Information provided START

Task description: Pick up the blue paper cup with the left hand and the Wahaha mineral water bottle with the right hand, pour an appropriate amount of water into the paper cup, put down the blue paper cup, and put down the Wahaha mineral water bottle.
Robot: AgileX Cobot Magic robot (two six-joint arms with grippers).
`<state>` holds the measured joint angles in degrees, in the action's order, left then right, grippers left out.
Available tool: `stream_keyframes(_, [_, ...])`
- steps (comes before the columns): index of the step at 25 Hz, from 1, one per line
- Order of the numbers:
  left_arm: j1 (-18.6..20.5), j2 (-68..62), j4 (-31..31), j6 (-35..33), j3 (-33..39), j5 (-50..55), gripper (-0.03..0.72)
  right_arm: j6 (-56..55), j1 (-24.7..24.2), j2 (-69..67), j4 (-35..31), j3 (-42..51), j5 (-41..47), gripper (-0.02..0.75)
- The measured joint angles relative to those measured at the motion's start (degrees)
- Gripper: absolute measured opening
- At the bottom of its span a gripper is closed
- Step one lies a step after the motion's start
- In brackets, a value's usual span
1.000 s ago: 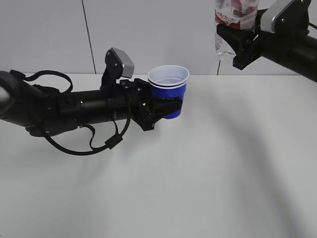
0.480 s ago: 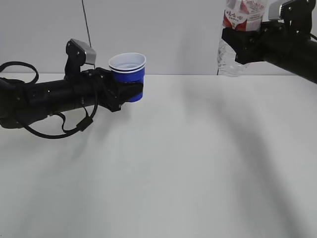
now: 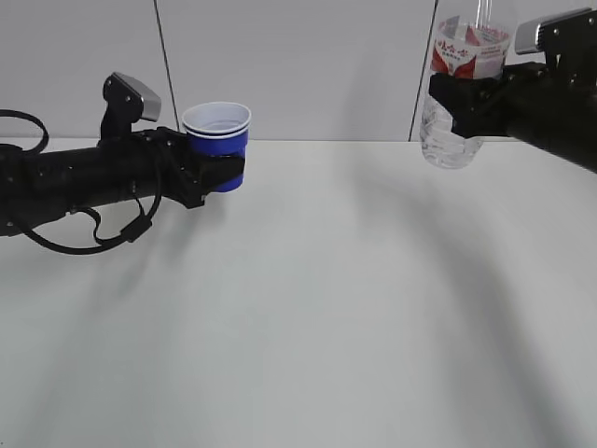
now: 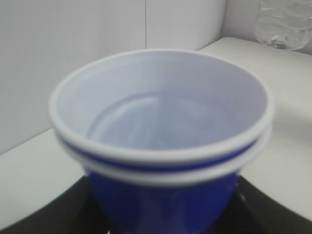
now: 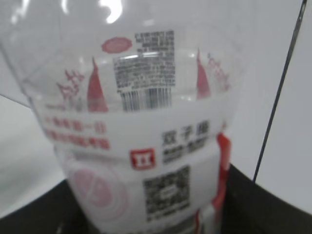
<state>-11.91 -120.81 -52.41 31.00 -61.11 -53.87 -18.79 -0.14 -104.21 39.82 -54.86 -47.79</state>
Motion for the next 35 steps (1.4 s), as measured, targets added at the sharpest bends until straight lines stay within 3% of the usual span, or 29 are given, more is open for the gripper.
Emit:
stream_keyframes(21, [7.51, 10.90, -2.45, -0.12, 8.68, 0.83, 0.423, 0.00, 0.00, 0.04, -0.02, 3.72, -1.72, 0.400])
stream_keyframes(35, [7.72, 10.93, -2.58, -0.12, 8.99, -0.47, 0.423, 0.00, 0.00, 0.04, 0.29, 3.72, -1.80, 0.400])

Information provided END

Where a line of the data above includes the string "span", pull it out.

:: Answer for this exercise ::
- At the bottom of its span a gripper is closed
- In brackets, a value's usual span
Motion for the next 35 steps (1.4 s), as measured, targets added at the sharpest bends until straight lines stay within 3% of the usual span, or 29 are given, more is open for the gripper.

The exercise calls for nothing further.